« Nous sommes début Avril, ce moment à Montréal où sortir ton vélo du garage est à double tranchant – peut-être pourra-tu l’utiliser, peut-être finira-t-il enseveli sous une tempête de neige tardive. La nuit est tombée sur le marché Jean Talon. Ne restent que les commerçants qui ferment leurs stands, et ceux qui nettoient les allées.

C’est l’heure d’aller chercher ce qui serait injustement jeté : des fruits, des légumes, des herbes, des fleurs. Dans les grands containers foncés s’entassent des kilos d’aliments qui ne sont plus assez beaux pour être vendus.

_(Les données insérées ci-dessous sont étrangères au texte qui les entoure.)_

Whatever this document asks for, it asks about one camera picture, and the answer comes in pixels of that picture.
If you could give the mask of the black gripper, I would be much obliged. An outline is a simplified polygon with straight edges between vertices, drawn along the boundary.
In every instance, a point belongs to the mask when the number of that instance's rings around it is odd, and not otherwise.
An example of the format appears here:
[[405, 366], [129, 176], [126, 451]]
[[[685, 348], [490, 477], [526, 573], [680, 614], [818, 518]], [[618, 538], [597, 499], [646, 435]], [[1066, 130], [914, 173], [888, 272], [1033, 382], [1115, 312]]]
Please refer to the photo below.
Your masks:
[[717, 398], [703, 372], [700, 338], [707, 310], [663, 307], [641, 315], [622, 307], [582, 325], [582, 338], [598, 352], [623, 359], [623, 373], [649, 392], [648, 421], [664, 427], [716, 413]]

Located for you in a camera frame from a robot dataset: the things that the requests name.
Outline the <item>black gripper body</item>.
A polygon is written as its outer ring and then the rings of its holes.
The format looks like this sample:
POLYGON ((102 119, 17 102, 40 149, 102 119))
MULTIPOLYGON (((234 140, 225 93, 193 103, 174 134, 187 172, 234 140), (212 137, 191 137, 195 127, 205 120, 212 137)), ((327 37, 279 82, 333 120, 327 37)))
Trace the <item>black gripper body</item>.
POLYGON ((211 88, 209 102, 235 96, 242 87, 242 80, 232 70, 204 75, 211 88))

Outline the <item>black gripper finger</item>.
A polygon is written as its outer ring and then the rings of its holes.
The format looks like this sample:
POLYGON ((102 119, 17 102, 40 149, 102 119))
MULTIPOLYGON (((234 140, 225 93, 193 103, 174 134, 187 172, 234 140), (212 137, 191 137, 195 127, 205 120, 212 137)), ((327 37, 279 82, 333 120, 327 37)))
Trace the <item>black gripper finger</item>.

Mais encore bons à la consommation.

 

Dumpster Diver dans les poubelles
Le groupe de déchétariens se lance dans la recherche de produits jetés encore consommables. Crédit Photo : Camille Balzinger.

Les hommes de ménages sont sympas, ils nous laissent sortir les poubelles et y plonger sans rien nous dire. Tout n’est évidemment pas bon à prendre, et il faut en laisser pour les autres.

 

 

des boites de fruits et légumes
Tri d’une collection de fruits et légumes trouvés au marché Jean Talon. Crédit photo : Camille Balzinger

Mais après moins d’une heure à trier, lampe torche à la main, ce sont non pas deux ni trois sacs pleins, mais bien quatre d’aliments parfaitement comestibles que nous avons collecté. Trop même pour être capable de tout ramener, sur nos vélos.

 

échange de fruits avec deux mains photographiées
Discussion entre deux déchétariennes concernant les fruits et légumes encore commestibles. Crédit Photo : Camille Balzinger.

Il est plus prudent de faire cuire, de cuisiner ces fruits et ces légumes, que de les manger crus. Trois quarts d’heures pour trouver de quoi cuisiner, quelques heures derrière les fourneaux, et un repas pour une dizaine de personnes, qui n’aura coûté que quelque dollars – pour l’huile, les épices, de la farine et de la sauce tomate.

 

une femme cuisine
Une journée pour cuisiner l’ensemble des aliments collectés la veille dans les poubelles du marché. Crédit Photo : Camille Balzinger.

Des aliments moches mais bons, qui sans ça auraient fini avec nos ordures ménagères ou empilés sur nos composts. Lorsqu’on pense à la provenance de certains mets, ou au coût énergétique de production de ces fruits et légumes dans une région telle que le Québec, n’est-il pas dommage de les laisser dans les poubelles sans chercher à les sauver? Peut-être est-il temps de ne plus gâcher.

 

de la nourriture
Falafels de brocolis et sauce tomate toute prête pour faire une pizza. Voici quelques uns des mets qui sont ressortis des aliments qui allaient finir à la poubelle. S’il fallait quelques ingrédients supplémentaires pour préparer le repas, celui-ci a tout de même nourrit 10 personnes pour moins de 2 dollars chacune. Crédit Photo : Camille Balzinger.